[Start of Attachment]
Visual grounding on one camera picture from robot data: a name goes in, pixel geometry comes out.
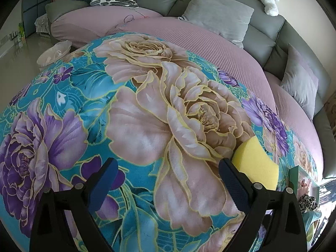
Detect green white cartons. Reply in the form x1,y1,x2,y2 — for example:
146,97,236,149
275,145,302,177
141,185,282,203
9,22,27,42

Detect dark blue-grey refrigerator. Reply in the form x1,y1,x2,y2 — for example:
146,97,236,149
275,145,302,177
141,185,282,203
21,0,57,38

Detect grey and pink pillow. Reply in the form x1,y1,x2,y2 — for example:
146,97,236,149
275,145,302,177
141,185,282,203
280,43,319,121

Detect white plastic basin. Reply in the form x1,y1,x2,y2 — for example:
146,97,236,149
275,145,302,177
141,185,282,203
37,41,72,67

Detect teal floral blanket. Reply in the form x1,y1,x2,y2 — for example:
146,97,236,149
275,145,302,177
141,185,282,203
0,31,319,252

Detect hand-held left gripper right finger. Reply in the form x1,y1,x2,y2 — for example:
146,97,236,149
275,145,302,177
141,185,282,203
219,158,307,252

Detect pink ribbed sofa cover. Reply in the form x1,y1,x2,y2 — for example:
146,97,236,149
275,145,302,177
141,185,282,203
50,7,323,181

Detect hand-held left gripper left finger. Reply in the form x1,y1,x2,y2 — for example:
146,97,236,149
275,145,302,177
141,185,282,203
29,157,119,252

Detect pink satin scrunchie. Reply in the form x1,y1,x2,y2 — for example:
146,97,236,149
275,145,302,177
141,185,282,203
299,177,313,195

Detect plain grey pillow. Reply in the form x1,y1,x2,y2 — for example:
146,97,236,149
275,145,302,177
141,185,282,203
178,0,255,48

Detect white floral box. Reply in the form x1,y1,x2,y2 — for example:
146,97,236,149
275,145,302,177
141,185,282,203
35,15,51,35

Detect leopard print scrunchie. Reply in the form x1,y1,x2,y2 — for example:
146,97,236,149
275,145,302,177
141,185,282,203
299,194,319,213

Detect grey sofa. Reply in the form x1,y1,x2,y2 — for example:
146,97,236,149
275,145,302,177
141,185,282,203
45,0,336,181

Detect light green sponge cloth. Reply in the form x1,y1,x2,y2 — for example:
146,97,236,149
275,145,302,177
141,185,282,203
306,224,315,243

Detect yellow sponge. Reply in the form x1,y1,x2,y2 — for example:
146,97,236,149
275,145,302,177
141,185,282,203
231,136,279,192

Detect teal shallow cardboard box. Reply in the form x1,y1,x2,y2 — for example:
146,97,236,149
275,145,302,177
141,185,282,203
288,166,327,242

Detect beige patterned curtain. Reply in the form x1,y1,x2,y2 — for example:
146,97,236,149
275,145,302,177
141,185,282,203
323,91,336,139

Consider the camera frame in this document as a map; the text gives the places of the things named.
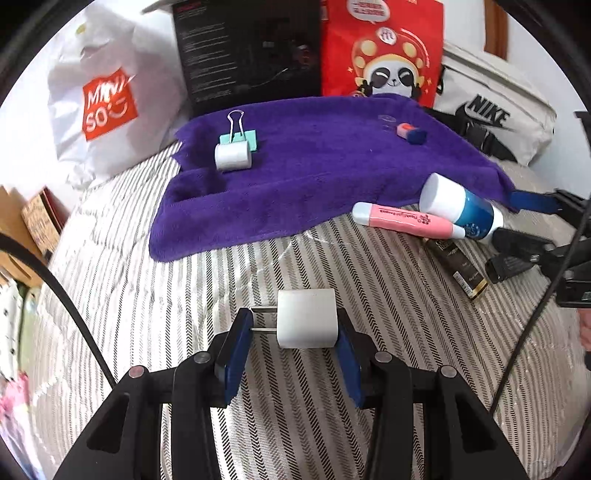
[End of Attachment]
Without the pictures, write out the whole listing above exactly as it appears.

Visual grounding on one camera picture from robot data: a name goes in, pixel geometry comes out.
Detect green white cartons. Reply in the form x1,y1,x2,y2 — for example:
146,97,236,149
275,145,302,177
141,185,282,203
9,22,27,42

Detect dark blue-grey refrigerator. Reply in the form x1,y1,x2,y2 — for example:
146,97,236,149
275,145,302,177
141,185,282,203
21,0,57,38

Detect grey and pink pillow. Reply in the form x1,y1,x2,y2 — for example:
146,97,236,149
275,145,302,177
141,185,282,203
280,43,319,121

Detect white plastic basin. Reply in the form x1,y1,x2,y2 — for example:
146,97,236,149
275,145,302,177
141,185,282,203
37,41,72,67

Detect teal floral blanket. Reply in the form x1,y1,x2,y2 — for example:
146,97,236,149
275,145,302,177
141,185,282,203
0,31,319,252

Detect hand-held left gripper right finger. Reply in the form x1,y1,x2,y2 — for example:
146,97,236,149
275,145,302,177
141,185,282,203
219,158,307,252

Detect pink ribbed sofa cover. Reply in the form x1,y1,x2,y2 — for example:
146,97,236,149
275,145,302,177
141,185,282,203
50,7,323,181

Detect hand-held left gripper left finger. Reply in the form x1,y1,x2,y2 — for example:
146,97,236,149
275,145,302,177
141,185,282,203
29,157,119,252

Detect pink satin scrunchie. Reply in the form x1,y1,x2,y2 — for example:
146,97,236,149
275,145,302,177
141,185,282,203
299,177,313,195

Detect plain grey pillow. Reply in the form x1,y1,x2,y2 — for example:
146,97,236,149
275,145,302,177
141,185,282,203
178,0,255,48

Detect white floral box. Reply in the form x1,y1,x2,y2 — for example:
146,97,236,149
275,145,302,177
141,185,282,203
35,15,51,35

Detect leopard print scrunchie. Reply in the form x1,y1,x2,y2 — for example:
146,97,236,149
275,145,302,177
141,185,282,203
299,194,319,213

Detect grey sofa. Reply in the form x1,y1,x2,y2 — for example:
146,97,236,149
275,145,302,177
141,185,282,203
45,0,336,181

Detect light green sponge cloth. Reply in the form x1,y1,x2,y2 — for example:
146,97,236,149
275,145,302,177
141,185,282,203
306,224,315,243

Detect yellow sponge. Reply in the form x1,y1,x2,y2 — for example:
146,97,236,149
275,145,302,177
141,185,282,203
231,136,279,192

Detect teal shallow cardboard box. Reply in the form x1,y1,x2,y2 — for example:
146,97,236,149
275,145,302,177
141,185,282,203
288,166,327,242

Detect beige patterned curtain. Reply in the form x1,y1,x2,y2 — for example:
146,97,236,149
275,145,302,177
141,185,282,203
323,91,336,139

Consider the camera frame in this document as a map; the text gives the places of the things named.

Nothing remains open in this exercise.